The fixed subscription scheme is what kept me away from SS from the start.  I tolerate it in DT while it is a small percentage of my sales (about 10-15% of my dlds).  I'm still trying to see how CS, CanStockPhoto and 123RF develop, but I haven't uploaded anything to CS in months because I almost only gets subs sales there.

It may be arrogance from my part, but I simply do not agree that people may buy images so cheap (and we earn so little with them), no matter if there are many sales to make a good total earning.  It is just against my nature to devalue photography so much.


« Reply #24 on: September 28, 2007, 21:06 »
I don't believe in this. Increase the customers base, from where? From other subscription based agencies probably, but also from customers who currently buy images at the full price at StockXpert as well as other places.

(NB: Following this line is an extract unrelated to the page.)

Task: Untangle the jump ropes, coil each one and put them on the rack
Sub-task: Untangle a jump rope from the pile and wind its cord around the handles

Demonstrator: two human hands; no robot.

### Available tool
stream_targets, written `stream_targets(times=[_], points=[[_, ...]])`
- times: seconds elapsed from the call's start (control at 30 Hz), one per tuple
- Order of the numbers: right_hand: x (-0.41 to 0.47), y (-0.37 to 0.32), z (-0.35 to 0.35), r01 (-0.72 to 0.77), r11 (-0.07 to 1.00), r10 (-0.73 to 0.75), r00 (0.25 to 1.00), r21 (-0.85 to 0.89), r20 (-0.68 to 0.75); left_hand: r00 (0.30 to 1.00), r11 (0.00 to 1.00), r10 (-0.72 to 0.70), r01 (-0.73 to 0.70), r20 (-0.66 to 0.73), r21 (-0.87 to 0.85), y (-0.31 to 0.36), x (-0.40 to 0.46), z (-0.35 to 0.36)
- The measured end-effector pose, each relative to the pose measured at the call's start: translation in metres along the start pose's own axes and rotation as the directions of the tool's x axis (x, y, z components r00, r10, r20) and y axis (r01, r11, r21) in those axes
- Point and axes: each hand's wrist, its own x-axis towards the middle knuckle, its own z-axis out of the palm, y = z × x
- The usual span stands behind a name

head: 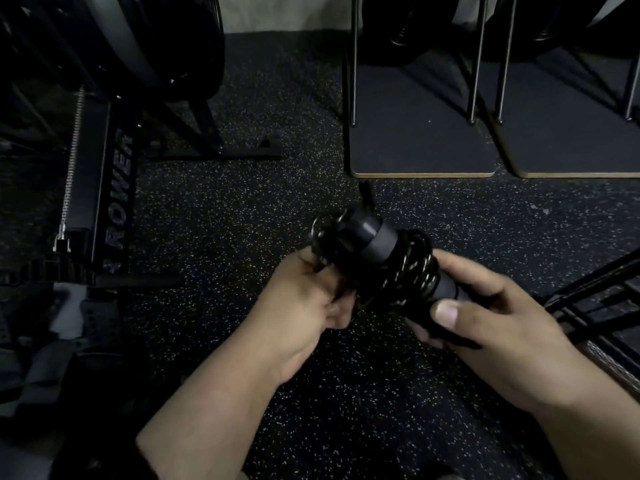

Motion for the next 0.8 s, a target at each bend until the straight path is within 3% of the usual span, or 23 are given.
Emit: stream_targets(times=[0.13, 0.3, 0.47, 0.63, 0.8], points=[[0.002, 0.0, 0.003, 0.015, 0.996, -0.005, 0.993, 0.084, -0.116, 0.999, 0.993, -0.013, 0.018, -0.038, 0.117, -0.003, 0.003, 0.015], [0.003, 0.005, 0.009, -0.022, 0.998, 0.037, 0.959, 0.056, -0.281, 0.999, 0.917, -0.041, 0.05, -0.03, 0.396, -0.011, 0.007, 0.018], [0.006, 0.004, 0.016, -0.108, 0.966, -0.007, 0.897, -0.235, -0.442, 0.996, 0.664, -0.089, 0.039, 0.027, 0.747, -0.016, 0.002, 0.024], [0.006, 0.012, 0.017, -0.268, 0.719, -0.065, 0.893, -0.641, -0.445, 0.999, 0.387, 0.042, -0.034, 0.019, 0.921, -0.01, 0.0, 0.027], [0.006, 0.01, 0.012, -0.338, 0.512, 0.012, 0.922, -0.79, -0.387, 0.986, 0.305, 0.121, -0.143, 0.111, 0.941, 0.0, -0.003, 0.016]])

The conclusion is the same anyway: since most of us are represented at all the major agencies, any price decrease will affect us negatively, wherever the customers are coming from. Since the earnings per sale at StockXpert are relatively good, 0.25 per sale here means a major decrease.

Most of us have been praising SS for the income they have generated for us, but that is due to their high volume and the fact that they accept most images as long as they have no technical flaws. If those agencies that have had a stricter quality profile are going to pose as "also-rans" in the subscription business, the whole system gets diluted into what the nay-sayers warned about: microstock is good for the agencies and the buyers, and bad for the photographers.

At DT, the subscription sales have so far been low enough to be insignificant, at least for me, so I'm staying. But at Crestock, they represent the bulk of my sales, and since they can't seem to generate much volume, my profit is minimal. They, like StockXpert, are also a high quality agency, and the low price contradicts the whole purpose of their concept.

I'm still on the fence with regards to subscriptions, but I'm seriously considering pulling my portfolio from agencies offering subscriptions unless they:

A. Accept more or less all of my submissions, so that volume can compensate for the lower sales price.

B. Are able to generate sales volumes similar to those at SS. I have 20 times as many downloads at SS as I have at StockXpert, just to give you an idea.